## Instructions to follow
Word for word, set down the entries below.

## Records for the task
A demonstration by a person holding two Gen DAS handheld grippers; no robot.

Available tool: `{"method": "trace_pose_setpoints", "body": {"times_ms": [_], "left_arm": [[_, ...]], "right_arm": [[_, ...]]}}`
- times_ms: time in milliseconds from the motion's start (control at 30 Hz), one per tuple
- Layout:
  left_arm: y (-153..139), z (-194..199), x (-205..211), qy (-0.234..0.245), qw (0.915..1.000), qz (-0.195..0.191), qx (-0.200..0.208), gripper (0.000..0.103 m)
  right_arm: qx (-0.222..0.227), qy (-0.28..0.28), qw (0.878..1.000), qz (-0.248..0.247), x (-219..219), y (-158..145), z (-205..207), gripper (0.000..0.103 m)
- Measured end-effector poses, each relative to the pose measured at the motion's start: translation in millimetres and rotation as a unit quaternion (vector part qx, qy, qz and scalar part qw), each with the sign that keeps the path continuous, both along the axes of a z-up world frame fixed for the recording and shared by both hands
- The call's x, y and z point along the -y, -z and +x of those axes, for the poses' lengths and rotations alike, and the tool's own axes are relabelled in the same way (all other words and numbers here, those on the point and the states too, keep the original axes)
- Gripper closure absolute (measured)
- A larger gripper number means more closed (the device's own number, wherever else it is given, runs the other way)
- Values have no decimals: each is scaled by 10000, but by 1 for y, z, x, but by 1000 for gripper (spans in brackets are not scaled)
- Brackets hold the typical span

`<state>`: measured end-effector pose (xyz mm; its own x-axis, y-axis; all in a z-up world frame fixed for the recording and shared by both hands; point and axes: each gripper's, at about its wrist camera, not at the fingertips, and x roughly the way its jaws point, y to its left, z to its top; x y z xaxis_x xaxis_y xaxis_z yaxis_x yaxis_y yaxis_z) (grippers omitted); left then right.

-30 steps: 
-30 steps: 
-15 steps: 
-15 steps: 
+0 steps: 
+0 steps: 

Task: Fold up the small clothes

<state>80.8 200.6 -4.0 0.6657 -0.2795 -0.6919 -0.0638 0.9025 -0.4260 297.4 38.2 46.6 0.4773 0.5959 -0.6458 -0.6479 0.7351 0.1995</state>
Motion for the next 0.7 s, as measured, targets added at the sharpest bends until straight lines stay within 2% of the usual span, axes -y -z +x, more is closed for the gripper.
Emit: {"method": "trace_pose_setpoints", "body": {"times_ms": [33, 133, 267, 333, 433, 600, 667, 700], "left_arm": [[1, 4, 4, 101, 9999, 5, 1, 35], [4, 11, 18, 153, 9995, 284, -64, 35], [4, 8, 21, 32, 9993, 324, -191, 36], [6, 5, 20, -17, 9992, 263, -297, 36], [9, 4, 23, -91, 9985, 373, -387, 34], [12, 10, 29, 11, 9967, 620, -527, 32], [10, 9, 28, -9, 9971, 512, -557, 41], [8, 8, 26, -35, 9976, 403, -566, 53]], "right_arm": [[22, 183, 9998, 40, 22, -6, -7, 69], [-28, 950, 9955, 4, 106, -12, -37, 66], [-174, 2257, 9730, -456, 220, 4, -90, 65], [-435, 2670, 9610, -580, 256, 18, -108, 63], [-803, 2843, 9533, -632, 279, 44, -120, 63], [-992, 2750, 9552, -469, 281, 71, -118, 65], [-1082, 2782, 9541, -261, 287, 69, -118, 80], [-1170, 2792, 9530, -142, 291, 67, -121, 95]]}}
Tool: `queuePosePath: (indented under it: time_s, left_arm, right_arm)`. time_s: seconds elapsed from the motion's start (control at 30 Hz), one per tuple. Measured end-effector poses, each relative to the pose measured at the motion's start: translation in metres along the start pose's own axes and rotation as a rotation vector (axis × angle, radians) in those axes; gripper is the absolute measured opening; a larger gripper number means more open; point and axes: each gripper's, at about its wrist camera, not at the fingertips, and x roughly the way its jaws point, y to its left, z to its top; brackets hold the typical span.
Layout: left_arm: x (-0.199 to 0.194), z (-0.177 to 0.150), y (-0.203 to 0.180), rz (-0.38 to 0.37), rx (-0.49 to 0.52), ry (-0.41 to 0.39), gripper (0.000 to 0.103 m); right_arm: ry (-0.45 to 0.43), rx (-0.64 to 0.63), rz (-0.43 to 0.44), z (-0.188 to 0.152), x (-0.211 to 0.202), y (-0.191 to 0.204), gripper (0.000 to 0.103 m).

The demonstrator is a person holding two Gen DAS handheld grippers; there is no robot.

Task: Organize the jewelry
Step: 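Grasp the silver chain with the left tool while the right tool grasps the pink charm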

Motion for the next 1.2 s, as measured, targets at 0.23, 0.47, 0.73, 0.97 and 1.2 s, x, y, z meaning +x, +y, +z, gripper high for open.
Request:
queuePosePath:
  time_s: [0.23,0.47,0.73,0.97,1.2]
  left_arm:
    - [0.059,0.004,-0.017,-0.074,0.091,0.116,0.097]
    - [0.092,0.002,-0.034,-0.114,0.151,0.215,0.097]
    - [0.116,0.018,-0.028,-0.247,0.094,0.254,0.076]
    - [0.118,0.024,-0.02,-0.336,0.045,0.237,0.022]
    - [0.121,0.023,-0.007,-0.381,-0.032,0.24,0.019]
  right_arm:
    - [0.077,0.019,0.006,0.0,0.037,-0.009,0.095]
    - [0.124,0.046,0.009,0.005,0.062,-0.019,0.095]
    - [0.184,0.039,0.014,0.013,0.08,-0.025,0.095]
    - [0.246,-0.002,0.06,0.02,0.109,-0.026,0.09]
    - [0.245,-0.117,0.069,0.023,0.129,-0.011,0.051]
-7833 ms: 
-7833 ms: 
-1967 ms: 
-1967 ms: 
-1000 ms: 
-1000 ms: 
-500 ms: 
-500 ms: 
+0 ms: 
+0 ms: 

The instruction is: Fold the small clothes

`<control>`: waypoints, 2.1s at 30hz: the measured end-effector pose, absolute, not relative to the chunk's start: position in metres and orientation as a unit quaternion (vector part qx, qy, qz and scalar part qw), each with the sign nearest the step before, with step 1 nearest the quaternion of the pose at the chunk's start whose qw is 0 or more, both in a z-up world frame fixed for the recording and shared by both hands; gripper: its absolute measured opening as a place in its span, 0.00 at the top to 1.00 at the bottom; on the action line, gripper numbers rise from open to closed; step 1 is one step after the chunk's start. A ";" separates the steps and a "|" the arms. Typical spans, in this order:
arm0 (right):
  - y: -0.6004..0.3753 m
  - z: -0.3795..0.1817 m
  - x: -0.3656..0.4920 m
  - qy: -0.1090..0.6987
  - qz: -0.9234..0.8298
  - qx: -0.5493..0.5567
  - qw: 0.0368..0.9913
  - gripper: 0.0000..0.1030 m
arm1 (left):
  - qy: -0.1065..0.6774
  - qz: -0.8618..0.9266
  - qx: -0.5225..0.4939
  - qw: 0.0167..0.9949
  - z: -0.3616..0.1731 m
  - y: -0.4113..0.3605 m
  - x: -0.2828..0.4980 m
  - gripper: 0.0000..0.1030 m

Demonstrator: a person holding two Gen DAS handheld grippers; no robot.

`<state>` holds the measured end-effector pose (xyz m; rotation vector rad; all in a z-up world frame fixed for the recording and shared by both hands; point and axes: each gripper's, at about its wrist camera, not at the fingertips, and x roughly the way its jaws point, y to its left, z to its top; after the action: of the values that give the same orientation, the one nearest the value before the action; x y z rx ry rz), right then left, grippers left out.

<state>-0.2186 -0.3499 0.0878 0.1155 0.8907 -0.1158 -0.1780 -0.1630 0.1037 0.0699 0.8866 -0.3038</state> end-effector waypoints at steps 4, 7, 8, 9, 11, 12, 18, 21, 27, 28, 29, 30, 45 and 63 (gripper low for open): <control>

## Solution to this exercise
A demonstration by a person holding two Gen DAS handheld grippers; no robot.

Available tool: `{"method": "trace_pose_setpoints", "body": {"times_ms": [_], "left_arm": [[_, ...]], "right_arm": [[_, ...]]}}`
- times_ms: time in milliseconds from the motion's start (control at 30 Hz), one per tuple
- Layout:
  left_arm: y (-153..139), z (-194..199), x (-205..211), qy (-0.234..0.245), qw (0.915..1.000), qz (-0.195..0.191), qx (-0.200..0.208), gripper (0.000..0.103 m)
  right_arm: qx (-0.222..0.227), qy (-0.28..0.28), qw (0.878..1.000), qz (-0.248..0.247), x (-219..219), y (-158..145), z (-205..207), gripper (0.000..0.103 m)
- Measured end-effector poses, each relative to the pose measured at the motion's start: translation in millimetres and rotation as a unit quaternion (vector part qx, qy, qz and scalar part qw), each with the sign that keeps the path continuous, both along the axes of a z-up world frame fixed for the recording and shared by both hands
- The call's x, y and z point along the -y, -z and +x of those axes, for the poses' lengths and rotations alike, and the tool's own axes are relabelled in the same way (all other words and numbers here, those on the point and the states too, keep the original axes)
- Gripper closure absolute (measured)
- A larger gripper number means more closed (the device's own number, wherever else it is given, runs the other way)
- Values have no decimals: each is scaled by 10000, but by 1 for y, z, x, but by 1000 for gripper (spans in brackets are not scaled)
- Brackets hold the typical span

`<state>`: measured end-effector pose (xyz mm; its own x-axis, y-axis; all in a z-up world frame fixed for the recording and shared by both hands; point and axes: each gripper's, at about its wrist camera, not at the fingertips, and x roughly the way its jaws point, y to its left, z to its top; x y z xaxis_x xaxis_y xaxis_z yaxis_x yaxis_y yaxis_z) (grippers omitted); left then right.

-30 steps: 
-30 steps: 
-15 steps: 
-15 steps: 
+0 steps: 
+0 steps: 

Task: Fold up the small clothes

<state>80.8 200.6 -4.0 0.6657 -0.2795 -0.6919 -0.0638 0.9025 -0.4260 297.4 38.2 46.6 0.4773 0.5959 -0.6458 -0.6479 0.7351 0.1995</state>
Motion for the next 0.7 s, as measured, targets added at the sharpest bends until straight lines stay within 2% of the usual span, axes -y -z +x, more is closed for the gripper.
Emit: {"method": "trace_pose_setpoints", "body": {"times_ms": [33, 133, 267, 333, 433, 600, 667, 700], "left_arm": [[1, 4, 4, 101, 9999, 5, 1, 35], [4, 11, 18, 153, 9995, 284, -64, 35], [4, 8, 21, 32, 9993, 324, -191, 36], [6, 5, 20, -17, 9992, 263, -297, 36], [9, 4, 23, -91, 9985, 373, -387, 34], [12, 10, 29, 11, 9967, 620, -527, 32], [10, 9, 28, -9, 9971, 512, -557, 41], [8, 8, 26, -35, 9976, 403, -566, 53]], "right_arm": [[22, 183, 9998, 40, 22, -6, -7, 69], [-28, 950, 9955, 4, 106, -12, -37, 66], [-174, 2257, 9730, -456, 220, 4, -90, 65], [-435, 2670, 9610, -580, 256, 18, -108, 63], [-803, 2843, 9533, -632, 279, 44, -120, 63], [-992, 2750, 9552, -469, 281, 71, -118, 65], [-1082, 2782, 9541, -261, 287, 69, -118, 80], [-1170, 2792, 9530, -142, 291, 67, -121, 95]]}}
Tool: `queuePosePath: (indented under it: time_s, left_arm, right_arm)`. time_s: seconds elapsed from the motion's start (control at 30 Hz), one per tuple. Measured end-effector poses, each relative to the pose measured at the motion's start: translation in metres along the start pose's own axes and rotation as a rotation vector (axis × angle, radians) in those axes; gripper is the absolute measured opening; a larger gripper number means more open; point and axes: each gripper's, at about its wrist camera, not at the fingertips, and x roughly the way its jaws point, y to its left, z to its top; brackets hold the typical span.
Layout: left_arm: x (-0.199 to 0.194), z (-0.177 to 0.150), y (-0.203 to 0.180), rz (-0.38 to 0.37), rx (-0.49 to 0.52), ry (-0.41 to 0.39), gripper (0.000 to 0.103 m); right_arm: ry (-0.45 to 0.43), rx (-0.64 to 0.63), rz (-0.43 to 0.44), z (-0.188 to 0.152), x (-0.211 to 0.202), y (-0.191 to 0.204), gripper (0.000 to 0.103 m).

The demonstrator is a person holding two Gen DAS handheld grippers; there is no robot.

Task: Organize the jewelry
Step: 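Grasp the silver chain with the left tool while the right tool grasps the pink charm
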
Motion for the next 1.2 s, as measured, targets at 0.23, 0.47, 0.73, 0.97 and 1.2 s, x, y, z meaning +x, +y, +z, gripper high for open.
Request:
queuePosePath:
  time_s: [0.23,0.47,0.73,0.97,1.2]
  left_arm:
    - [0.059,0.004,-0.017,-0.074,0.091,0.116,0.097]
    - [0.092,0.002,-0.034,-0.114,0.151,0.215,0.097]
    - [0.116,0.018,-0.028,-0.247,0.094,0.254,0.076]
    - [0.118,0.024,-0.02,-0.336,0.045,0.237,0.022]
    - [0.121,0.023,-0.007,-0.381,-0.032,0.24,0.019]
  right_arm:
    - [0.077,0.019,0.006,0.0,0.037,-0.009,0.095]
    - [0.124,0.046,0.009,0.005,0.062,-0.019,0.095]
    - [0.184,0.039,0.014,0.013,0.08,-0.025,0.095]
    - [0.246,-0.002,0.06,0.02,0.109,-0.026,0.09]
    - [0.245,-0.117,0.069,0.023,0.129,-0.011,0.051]
-7833 ms: 
-7833 ms: 
-1967 ms: 
-1967 ms: 
-1000 ms: 
-1000 ms: 
-500 ms: 
-500 ms: 
+0 ms: 
+0 ms: 

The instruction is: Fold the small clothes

`<control>`: waypoints, 2.1s at 30hz: the measured end-effector pose, absolute, not relative to the chunk's start: position in metres and orientation as a unit quaternion (vector part qx, qy, qz and scalar part qw), each with the sign nearest the step before, with step 1 nearest the quaternion of the pose at the chunk's start whose qw is 0 or more, both in a z-up world frame fixed for the recording and shared by both hands; gripper: its absolute measured opening as a place in its span, 0.00 at the top to 1.00 at the bottom; on the action line, gripper numbers rise from open to closed; step 1 is one step after the chunk's start. A ";" separates the steps and a "|" the arms. Typical spans, in this order:
arm0 (right):
  - y: -0.6004..0.3753 m
  - z: -0.3795..0.1817 m
  - x: -0.3656..0.4920 m
  - qy: -0.1090..0.6987
  - qz: -0.9234..0.8298
  - qx: -0.5493..0.5567
  - qw: 0.0368..0.9913
  - gripper: 0.0000..0.1030 m
arm1 (left):
  - qy: -0.1065..0.6774
  - qz: -0.8618..0.9266
  - qx: -0.5225..0.4939
  - qw: 0.0167..0.9949
  - z: -0.3616..0.1731 m
  - y: -0.4113..0.3605 m
  - x: -0.2828..0.4980 m
  - gripper: 0.0000..0.1030 m

Demonstrator: a person holding two Gen DAS handheld grippers; no robot.

`<state>` holds the measured end-effector pose (xyz m; rotation vector rad; all in a z-up world frame fixed for the recording and shared by both hands; point and axes: each gripper's, at about its wrist camera, not at the fingertips, and x roughly the way its jaws point, y to its left, z to its top; after the action: of the values that give the same orientation, the one nearest the value before the action; x y z rx ry rz), right then left, grippers left out.

<state>-0.2186 -0.3499 0.0878 0.1155 0.8907 -0.1158 -0.1780 -0.1630 0.1037 0.0699 0.8866 -0.3038</state> end-effector waypoints at steps 4, 7, 8, 9, 11, 12, 18, 21, 27, 28, 29, 30, 45 and 63 (gripper low for open): <control>

For this exercise, nothing more remains to be done.